▶ _What is being asked_: Restate the listing that follows word for word, without its pictures.
━━━━━━
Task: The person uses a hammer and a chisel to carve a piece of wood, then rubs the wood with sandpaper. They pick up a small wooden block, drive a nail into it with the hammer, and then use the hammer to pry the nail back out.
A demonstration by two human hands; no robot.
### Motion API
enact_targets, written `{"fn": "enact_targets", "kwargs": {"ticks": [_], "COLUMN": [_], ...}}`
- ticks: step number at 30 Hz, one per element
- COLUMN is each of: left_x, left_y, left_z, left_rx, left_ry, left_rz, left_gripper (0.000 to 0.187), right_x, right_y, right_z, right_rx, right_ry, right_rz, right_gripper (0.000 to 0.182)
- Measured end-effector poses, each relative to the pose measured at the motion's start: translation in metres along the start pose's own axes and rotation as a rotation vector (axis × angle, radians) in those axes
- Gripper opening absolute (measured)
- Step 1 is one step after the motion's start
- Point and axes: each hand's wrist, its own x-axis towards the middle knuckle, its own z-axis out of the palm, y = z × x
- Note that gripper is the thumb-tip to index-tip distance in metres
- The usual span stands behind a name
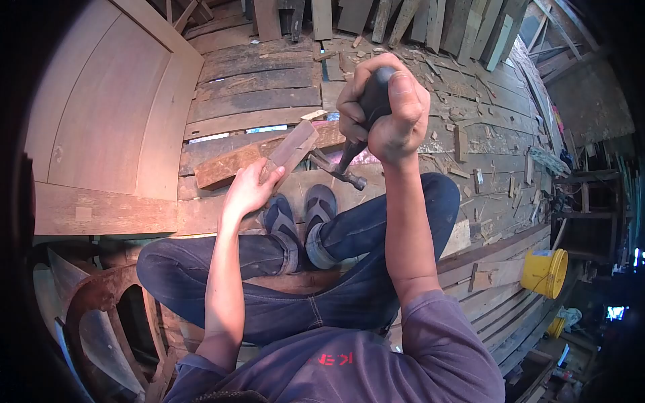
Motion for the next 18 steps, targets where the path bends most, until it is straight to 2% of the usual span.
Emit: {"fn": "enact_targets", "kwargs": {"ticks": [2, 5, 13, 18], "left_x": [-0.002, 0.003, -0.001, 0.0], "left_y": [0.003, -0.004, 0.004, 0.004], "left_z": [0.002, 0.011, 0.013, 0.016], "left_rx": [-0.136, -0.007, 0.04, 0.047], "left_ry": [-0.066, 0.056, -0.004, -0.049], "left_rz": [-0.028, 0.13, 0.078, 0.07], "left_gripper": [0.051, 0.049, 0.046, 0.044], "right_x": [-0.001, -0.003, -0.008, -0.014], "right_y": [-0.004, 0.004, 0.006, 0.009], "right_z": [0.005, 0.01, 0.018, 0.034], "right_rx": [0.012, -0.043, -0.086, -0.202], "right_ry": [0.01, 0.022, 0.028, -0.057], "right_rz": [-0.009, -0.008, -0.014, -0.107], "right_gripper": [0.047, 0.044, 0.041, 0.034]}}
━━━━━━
▶ _Result below_:
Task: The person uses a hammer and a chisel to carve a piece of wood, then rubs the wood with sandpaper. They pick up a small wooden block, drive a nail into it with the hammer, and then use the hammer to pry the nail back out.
A demonstration by two human hands; no robot.
### Motion API
enact_targets, written `{"fn": "enact_targets", "kwargs": {"ticks": [_], "COLUMN": [_], ...}}`
- ticks: step number at 30 Hz, one per element
- COLUMN is each of: left_x, left_y, left_z, left_rx, left_ry, left_rz, left_gripper (0.000 to 0.187), right_x, right_y, right_z, right_rx, right_ry, right_rz, right_gripper (0.000 to 0.182)
- Measured end-effector poses, each relative to the pose measured at the motion's start: translation in metres along the start pose's own axes and rotation as a rotation vector (axis × angle, radians) in those axes
- Gripper opening absolute (measured)
- Step 1 is one step after the motion's start
- Point and axes: each hand's wrist, its own x-axis towards the middle knuckle, its own z-axis out of the palm, y = z × x
- Note that gripper is the thumb-tip to index-tip distance in metres
- The usual span stands behind a name
Motion for the next 18 steps, targets where the path bends most, until it is straight to 2% of the usual span.
Emit: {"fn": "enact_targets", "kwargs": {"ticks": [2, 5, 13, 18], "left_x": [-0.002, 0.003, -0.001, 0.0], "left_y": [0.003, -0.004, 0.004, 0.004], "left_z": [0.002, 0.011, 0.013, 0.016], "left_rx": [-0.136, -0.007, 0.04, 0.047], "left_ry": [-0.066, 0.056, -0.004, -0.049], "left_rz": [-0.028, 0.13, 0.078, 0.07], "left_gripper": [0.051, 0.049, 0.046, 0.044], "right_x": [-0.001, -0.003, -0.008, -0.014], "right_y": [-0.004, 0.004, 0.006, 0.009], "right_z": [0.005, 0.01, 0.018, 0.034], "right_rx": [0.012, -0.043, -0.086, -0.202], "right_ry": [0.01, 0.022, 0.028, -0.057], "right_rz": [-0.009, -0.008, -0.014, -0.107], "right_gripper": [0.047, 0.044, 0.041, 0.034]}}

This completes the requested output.